We demonstrated 90% lethality (9/10) in swine receiving injury and fluid resuscitation, with a mean survival time of 43 min. Previous efforts in our laboratory to develop a consistently lethal swine model of abdominal solid organs, including preemptive anticoagulation, a two-hit injury with controlled hemorrhage prior to liver trauma, and the injury described above without resuscitation, consistently failed to result in lethal injury.

CONCLUSION

This model can be used to screen other interventions for pre hospital control of noncompressible.

摘要

背景

在完整的腹腔内出血仍然是战场上可预防死亡的主要原因。
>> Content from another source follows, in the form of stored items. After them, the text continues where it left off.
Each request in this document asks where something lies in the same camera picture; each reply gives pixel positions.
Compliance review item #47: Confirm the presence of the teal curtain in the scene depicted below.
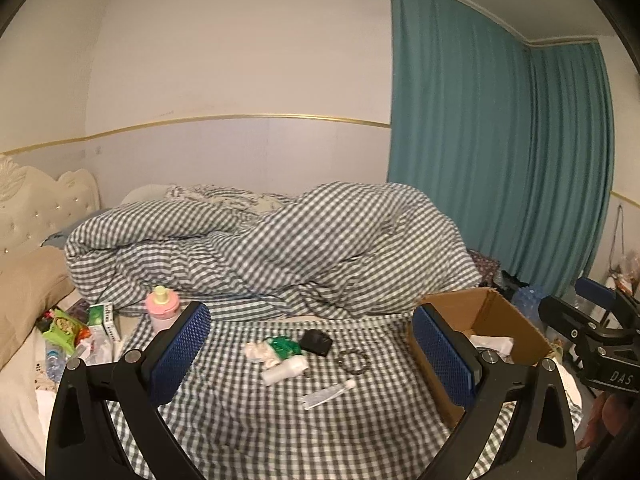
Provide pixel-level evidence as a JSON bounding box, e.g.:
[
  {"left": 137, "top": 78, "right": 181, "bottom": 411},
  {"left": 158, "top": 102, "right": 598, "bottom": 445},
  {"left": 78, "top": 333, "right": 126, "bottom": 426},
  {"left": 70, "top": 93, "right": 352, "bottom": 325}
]
[{"left": 387, "top": 0, "right": 617, "bottom": 301}]

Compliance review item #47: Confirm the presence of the white pillow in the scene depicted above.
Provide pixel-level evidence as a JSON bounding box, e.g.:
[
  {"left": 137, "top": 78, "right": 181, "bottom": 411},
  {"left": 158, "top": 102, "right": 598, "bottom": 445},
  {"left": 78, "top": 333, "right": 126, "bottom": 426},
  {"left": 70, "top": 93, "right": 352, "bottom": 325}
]
[{"left": 120, "top": 184, "right": 171, "bottom": 206}]

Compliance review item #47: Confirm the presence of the black small pouch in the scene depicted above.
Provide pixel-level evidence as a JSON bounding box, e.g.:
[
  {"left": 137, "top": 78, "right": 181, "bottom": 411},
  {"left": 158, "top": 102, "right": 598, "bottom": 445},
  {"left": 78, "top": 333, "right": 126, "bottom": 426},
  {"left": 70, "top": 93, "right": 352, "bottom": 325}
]
[{"left": 300, "top": 329, "right": 333, "bottom": 358}]

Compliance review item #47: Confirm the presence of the dark dotted bag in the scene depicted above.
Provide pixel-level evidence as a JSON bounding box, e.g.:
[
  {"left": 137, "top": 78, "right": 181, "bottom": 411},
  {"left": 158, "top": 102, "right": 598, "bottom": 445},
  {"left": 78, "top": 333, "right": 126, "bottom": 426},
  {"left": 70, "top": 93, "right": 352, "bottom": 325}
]
[{"left": 470, "top": 250, "right": 503, "bottom": 286}]

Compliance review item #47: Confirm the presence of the gold wall trim strip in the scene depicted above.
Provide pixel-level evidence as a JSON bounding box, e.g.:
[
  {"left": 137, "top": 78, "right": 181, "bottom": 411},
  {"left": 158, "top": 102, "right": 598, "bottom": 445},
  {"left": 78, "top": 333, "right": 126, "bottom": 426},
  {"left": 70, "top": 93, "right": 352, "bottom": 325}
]
[{"left": 0, "top": 114, "right": 392, "bottom": 157}]

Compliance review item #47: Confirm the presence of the white small bottle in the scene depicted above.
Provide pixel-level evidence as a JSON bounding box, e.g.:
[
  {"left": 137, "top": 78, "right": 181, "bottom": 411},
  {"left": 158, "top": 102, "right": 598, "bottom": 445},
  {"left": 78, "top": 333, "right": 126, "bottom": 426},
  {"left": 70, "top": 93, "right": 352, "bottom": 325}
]
[{"left": 260, "top": 355, "right": 310, "bottom": 387}]

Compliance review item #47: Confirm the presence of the pink sippy bottle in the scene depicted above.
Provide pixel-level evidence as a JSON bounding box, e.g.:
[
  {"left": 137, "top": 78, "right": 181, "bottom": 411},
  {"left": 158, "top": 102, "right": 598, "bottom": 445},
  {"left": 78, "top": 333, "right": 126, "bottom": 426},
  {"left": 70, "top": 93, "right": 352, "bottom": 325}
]
[{"left": 145, "top": 285, "right": 183, "bottom": 333}]

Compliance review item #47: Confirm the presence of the pack of water bottles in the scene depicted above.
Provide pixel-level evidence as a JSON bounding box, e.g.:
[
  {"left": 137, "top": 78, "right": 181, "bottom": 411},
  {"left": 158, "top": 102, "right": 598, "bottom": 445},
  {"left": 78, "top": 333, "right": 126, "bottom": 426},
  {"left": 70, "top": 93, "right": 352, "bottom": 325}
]
[{"left": 512, "top": 285, "right": 548, "bottom": 328}]

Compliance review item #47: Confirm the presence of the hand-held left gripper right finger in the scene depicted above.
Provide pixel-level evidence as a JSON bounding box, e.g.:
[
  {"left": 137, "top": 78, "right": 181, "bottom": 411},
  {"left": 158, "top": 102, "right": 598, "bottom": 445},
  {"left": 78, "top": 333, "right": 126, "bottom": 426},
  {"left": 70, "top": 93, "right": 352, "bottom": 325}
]
[{"left": 412, "top": 302, "right": 581, "bottom": 480}]

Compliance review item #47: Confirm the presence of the grey white checked duvet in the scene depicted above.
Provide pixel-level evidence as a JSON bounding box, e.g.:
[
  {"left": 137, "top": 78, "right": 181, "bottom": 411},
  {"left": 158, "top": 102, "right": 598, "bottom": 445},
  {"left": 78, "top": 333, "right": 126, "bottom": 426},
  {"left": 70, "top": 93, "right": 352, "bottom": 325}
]
[{"left": 65, "top": 181, "right": 482, "bottom": 320}]

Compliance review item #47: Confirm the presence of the printed wipes pack red label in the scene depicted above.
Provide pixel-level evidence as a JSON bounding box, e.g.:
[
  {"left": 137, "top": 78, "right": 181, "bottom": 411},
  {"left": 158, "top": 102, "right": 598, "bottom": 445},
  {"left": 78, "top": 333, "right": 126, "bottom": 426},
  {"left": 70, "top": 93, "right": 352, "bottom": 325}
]
[{"left": 467, "top": 334, "right": 515, "bottom": 363}]

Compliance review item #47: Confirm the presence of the grey white checked bed sheet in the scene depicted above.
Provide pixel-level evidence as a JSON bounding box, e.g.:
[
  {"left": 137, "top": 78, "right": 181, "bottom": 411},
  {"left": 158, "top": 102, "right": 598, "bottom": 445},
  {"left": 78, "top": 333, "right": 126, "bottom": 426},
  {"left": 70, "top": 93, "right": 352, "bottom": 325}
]
[{"left": 105, "top": 305, "right": 581, "bottom": 480}]

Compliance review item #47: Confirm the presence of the brown cardboard box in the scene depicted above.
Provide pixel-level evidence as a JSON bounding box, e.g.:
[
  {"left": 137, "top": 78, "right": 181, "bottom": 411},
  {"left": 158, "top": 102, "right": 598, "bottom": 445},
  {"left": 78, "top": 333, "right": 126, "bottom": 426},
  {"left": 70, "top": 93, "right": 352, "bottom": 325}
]
[{"left": 407, "top": 287, "right": 553, "bottom": 431}]

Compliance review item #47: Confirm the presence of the clear plastic bag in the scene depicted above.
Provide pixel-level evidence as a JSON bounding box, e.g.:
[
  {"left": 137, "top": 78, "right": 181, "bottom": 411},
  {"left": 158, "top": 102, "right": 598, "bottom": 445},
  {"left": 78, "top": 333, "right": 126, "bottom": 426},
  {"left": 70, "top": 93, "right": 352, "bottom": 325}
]
[{"left": 75, "top": 332, "right": 116, "bottom": 366}]

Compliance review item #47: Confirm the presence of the cream tufted headboard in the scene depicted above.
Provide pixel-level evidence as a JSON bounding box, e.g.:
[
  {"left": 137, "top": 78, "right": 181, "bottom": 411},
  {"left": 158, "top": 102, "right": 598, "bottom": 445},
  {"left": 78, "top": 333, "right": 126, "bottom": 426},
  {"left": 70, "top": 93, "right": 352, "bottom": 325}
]
[{"left": 0, "top": 154, "right": 101, "bottom": 273}]

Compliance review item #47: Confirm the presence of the dark bead bracelet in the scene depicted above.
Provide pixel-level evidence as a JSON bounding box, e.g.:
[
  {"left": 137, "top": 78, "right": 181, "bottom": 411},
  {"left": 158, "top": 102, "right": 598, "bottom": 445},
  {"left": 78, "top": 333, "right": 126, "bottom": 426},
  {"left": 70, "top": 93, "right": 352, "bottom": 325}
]
[{"left": 334, "top": 350, "right": 371, "bottom": 375}]

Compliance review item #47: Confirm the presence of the green foil packet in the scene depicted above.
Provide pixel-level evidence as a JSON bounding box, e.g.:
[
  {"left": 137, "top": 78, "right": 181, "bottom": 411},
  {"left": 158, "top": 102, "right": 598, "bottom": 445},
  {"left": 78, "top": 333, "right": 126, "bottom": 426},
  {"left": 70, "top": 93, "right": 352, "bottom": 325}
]
[{"left": 265, "top": 336, "right": 302, "bottom": 361}]

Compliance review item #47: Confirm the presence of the beige pillow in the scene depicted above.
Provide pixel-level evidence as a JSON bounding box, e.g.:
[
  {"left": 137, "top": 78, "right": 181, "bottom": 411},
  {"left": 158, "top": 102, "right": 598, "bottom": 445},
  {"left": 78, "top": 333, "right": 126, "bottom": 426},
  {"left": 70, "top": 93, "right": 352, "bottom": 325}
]
[{"left": 0, "top": 246, "right": 76, "bottom": 371}]

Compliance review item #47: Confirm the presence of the black wall cable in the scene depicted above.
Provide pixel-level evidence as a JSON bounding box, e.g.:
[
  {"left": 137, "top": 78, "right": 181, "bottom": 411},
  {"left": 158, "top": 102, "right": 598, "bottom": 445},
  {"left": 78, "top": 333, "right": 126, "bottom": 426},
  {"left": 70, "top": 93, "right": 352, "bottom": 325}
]
[{"left": 611, "top": 202, "right": 627, "bottom": 267}]

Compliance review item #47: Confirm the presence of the green snack packet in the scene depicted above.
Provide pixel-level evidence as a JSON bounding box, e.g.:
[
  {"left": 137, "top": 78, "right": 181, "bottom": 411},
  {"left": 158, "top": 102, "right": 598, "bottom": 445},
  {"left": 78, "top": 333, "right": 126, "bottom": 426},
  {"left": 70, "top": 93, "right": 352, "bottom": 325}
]
[{"left": 37, "top": 308, "right": 88, "bottom": 353}]

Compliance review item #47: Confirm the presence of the white cloth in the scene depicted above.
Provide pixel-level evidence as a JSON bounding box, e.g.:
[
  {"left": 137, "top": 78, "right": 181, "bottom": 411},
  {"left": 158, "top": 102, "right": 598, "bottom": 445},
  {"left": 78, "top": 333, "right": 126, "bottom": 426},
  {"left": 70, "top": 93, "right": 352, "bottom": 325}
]
[{"left": 244, "top": 341, "right": 281, "bottom": 372}]

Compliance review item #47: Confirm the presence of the person's right hand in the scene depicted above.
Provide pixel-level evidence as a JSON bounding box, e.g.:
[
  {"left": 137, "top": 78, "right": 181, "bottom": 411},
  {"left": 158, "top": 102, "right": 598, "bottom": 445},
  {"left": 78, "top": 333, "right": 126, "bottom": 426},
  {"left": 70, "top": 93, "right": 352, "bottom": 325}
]
[{"left": 579, "top": 393, "right": 631, "bottom": 456}]

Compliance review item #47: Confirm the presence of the green white carton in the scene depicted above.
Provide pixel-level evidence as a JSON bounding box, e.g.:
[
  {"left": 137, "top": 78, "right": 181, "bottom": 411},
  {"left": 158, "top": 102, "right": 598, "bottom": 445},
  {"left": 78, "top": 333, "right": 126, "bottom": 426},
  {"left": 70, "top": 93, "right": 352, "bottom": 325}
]
[{"left": 87, "top": 302, "right": 122, "bottom": 343}]

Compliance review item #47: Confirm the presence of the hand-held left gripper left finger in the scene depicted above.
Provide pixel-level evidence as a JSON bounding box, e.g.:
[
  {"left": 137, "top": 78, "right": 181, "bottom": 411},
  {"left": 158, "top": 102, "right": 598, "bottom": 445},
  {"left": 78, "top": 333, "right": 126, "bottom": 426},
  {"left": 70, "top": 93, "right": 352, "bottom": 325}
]
[{"left": 45, "top": 301, "right": 212, "bottom": 480}]

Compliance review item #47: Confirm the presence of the clear water bottle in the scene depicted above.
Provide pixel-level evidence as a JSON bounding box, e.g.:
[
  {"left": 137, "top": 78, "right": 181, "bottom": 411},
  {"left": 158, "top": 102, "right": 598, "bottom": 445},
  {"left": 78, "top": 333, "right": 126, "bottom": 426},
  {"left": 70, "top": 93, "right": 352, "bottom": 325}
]
[{"left": 45, "top": 342, "right": 71, "bottom": 383}]

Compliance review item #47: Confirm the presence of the white squeeze tube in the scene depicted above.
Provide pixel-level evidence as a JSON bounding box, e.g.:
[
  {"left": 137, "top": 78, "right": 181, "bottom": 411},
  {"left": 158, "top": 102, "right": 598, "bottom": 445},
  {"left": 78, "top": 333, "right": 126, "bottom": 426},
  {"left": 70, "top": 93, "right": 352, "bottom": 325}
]
[{"left": 300, "top": 379, "right": 357, "bottom": 411}]

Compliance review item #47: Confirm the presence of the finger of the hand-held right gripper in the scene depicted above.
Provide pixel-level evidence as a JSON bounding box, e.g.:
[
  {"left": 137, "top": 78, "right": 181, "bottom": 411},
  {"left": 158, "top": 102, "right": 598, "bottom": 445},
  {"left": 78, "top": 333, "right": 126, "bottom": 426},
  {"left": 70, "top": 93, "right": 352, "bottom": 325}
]
[
  {"left": 537, "top": 295, "right": 602, "bottom": 357},
  {"left": 574, "top": 276, "right": 640, "bottom": 329}
]

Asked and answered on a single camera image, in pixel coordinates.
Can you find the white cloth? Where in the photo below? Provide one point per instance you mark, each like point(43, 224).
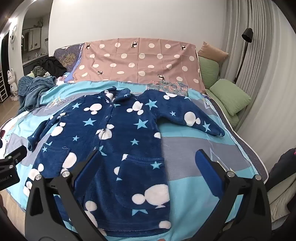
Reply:
point(282, 206)

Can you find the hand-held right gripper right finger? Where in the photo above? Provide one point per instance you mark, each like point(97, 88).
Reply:
point(207, 170)

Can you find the black floor lamp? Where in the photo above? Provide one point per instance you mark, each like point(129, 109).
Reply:
point(247, 34)

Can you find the wall mirror cabinet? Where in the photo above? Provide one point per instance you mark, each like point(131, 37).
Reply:
point(31, 39)

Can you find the grey curtain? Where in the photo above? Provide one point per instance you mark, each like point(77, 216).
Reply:
point(266, 69)

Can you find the pink polka-dot cloth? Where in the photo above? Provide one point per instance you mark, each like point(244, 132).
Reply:
point(138, 64)

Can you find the white bear wall clock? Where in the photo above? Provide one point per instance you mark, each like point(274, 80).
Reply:
point(13, 36)

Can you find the teal and grey bed sheet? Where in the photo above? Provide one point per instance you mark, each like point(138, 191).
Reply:
point(185, 148)

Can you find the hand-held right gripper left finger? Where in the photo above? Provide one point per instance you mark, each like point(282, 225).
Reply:
point(86, 172)

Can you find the black clothes pile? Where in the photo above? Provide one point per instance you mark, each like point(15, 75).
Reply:
point(52, 64)

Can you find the floral patterned cloth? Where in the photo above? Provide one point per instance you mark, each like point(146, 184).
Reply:
point(175, 89)

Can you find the dark green cloth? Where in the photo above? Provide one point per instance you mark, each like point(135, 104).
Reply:
point(39, 70)

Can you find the blue fleece jacket white print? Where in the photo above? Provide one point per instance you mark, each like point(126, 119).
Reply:
point(129, 129)

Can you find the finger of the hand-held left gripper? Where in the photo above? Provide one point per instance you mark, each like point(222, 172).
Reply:
point(16, 155)

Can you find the green plant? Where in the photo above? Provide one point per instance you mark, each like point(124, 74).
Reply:
point(38, 23)

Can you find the green pillow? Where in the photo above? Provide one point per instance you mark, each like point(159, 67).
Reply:
point(229, 95)
point(208, 71)
point(233, 120)

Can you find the white cat figurine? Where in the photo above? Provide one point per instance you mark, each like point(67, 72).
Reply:
point(11, 81)

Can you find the tan pillow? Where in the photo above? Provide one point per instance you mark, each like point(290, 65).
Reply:
point(212, 52)

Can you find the white rack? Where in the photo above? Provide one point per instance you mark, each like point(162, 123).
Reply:
point(2, 85)

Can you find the blue-grey fleece blanket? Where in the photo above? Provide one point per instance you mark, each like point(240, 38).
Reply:
point(32, 90)
尽管有这种需求,但目前还没有现有的封闭腔动物模型来评估新的止血剂,以控制腹腔内出血。

方法

我们通过在包括肝静脉和门静脉在内的内侧肝叶中放置两个金属丝环,在非凝血性猪中开发了一种新的致命性肝损伤模型。牵拉导致 V 级肝裂伤伴肝门静脉损伤、大量出血和严重低血压。一旦平均动脉压(MAP)降至 65mmHg 以下,就开始进行晶体液复苏。监测持续长达 180 分钟。

结果

我们在接受损伤和液体复苏的猪中证明了 90%的致死率(9/10),平均存活时间为 43 分钟。我们实验室以前曾试图开发一种稳定的致命性猪腹部实体器官模型,包括预先抗凝、在肝外伤前进行两次控制性出血的双打击损伤,以及上述未进行复苏的损伤,但这些方法都未能导致致命性损伤。

结论

该模型可用于筛选其他干预措施,以在医院前控制不可压缩性出血。